He kept his word, and on the following night all three were gathered about the table on which Phil kept his radio set, when the bell rang and Benton was ushered into the room.

The Radio Boys gave him a rousing welcome, and he on his part was unaffectedly glad to see them.

“How are you feeling?” asked Phil, as he drew up a chair for him.

“Fine as silk,” replied Benton. “This old head of mine has stopped its buzzing, and outside a little soreness I’m as well as ever. It takes nothing less than an axe to kill us old leathernecks,” he added with a grin.

“I see that you fellows are radio fans,” he went on, as he settled himself comfortably and nodded his head in the direction of the apparatus on the table.

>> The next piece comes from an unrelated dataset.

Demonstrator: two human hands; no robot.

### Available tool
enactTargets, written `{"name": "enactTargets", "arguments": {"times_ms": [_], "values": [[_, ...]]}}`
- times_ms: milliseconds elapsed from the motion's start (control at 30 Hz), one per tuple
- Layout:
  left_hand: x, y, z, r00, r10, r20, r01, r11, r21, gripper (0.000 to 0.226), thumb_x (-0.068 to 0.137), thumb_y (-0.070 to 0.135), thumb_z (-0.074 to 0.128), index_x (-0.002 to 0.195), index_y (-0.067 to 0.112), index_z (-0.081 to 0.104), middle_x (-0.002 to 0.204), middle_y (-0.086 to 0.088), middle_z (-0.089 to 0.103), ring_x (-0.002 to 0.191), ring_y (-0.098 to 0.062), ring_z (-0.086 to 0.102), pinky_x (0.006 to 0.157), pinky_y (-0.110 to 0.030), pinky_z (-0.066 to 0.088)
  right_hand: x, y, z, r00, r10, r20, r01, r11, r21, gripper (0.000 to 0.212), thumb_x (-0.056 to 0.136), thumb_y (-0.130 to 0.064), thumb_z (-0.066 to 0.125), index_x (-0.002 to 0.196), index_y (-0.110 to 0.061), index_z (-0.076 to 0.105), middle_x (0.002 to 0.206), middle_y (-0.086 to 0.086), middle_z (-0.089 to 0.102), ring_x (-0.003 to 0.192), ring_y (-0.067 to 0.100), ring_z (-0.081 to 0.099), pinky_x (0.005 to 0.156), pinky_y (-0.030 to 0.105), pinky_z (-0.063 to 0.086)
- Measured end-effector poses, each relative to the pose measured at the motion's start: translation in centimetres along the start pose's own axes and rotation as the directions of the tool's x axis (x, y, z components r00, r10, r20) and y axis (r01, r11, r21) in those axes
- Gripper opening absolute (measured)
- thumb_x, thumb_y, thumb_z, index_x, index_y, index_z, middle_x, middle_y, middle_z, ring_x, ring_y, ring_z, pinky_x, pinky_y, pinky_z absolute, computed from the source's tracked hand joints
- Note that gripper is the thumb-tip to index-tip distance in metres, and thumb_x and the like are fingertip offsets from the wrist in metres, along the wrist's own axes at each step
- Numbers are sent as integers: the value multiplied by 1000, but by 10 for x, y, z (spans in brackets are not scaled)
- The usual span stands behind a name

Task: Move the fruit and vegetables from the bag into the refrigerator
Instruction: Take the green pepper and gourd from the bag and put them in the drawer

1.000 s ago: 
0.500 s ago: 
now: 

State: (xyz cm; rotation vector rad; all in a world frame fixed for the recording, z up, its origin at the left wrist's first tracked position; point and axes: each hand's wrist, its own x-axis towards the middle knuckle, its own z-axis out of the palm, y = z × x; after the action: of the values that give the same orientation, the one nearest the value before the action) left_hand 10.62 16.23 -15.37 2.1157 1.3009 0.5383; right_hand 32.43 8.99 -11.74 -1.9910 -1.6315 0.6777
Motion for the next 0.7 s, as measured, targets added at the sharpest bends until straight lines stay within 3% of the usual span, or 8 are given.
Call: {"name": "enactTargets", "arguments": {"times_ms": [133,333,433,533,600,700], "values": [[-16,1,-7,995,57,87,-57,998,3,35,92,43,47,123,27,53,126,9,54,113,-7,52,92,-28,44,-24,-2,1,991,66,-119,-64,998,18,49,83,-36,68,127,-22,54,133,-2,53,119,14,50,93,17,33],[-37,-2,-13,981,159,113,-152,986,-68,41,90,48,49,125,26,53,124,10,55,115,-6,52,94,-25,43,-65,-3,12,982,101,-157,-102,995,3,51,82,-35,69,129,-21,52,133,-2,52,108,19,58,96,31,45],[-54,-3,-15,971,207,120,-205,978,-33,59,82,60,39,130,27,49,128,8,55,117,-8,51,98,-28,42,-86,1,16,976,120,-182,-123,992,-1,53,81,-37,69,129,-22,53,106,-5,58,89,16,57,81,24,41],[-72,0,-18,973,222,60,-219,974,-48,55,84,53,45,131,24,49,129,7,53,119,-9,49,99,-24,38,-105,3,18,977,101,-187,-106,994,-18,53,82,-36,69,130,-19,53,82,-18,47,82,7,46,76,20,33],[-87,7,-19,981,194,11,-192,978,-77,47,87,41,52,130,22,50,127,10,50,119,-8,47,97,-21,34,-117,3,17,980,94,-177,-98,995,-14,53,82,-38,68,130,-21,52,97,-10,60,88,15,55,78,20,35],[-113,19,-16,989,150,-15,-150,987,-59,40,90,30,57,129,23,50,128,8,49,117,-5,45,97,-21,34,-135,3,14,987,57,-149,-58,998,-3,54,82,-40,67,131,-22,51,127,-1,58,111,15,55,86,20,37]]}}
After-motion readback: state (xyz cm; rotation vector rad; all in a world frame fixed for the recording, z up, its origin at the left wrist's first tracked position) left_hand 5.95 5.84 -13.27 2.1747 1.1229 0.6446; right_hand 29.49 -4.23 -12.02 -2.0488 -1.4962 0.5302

“Thirty-third degree,” replied Phil. “Are you a member of the fraternity, too?”

“I’m crazy over it,” said Benton, as he bent over to examine the set. “I see you’ve got all the latest wrinkles, super-regenerative circuit and all that. What’s your range?”

“Easily over a thousand miles,” replied Phil, “and probably a good deal more than that. On quiet nights we’ve frequently picked up the signals of the Eiffel Tower in Paris and the station at Nauen, Germany. We’ve talked as far as Texas, and any night we want to we can listen in on a radio broadcast from Newark, Pittsburgh, Detroit and Chicago. We keep watches regulated by the nightly signals from Arlington. It’s a peach of a set all right.”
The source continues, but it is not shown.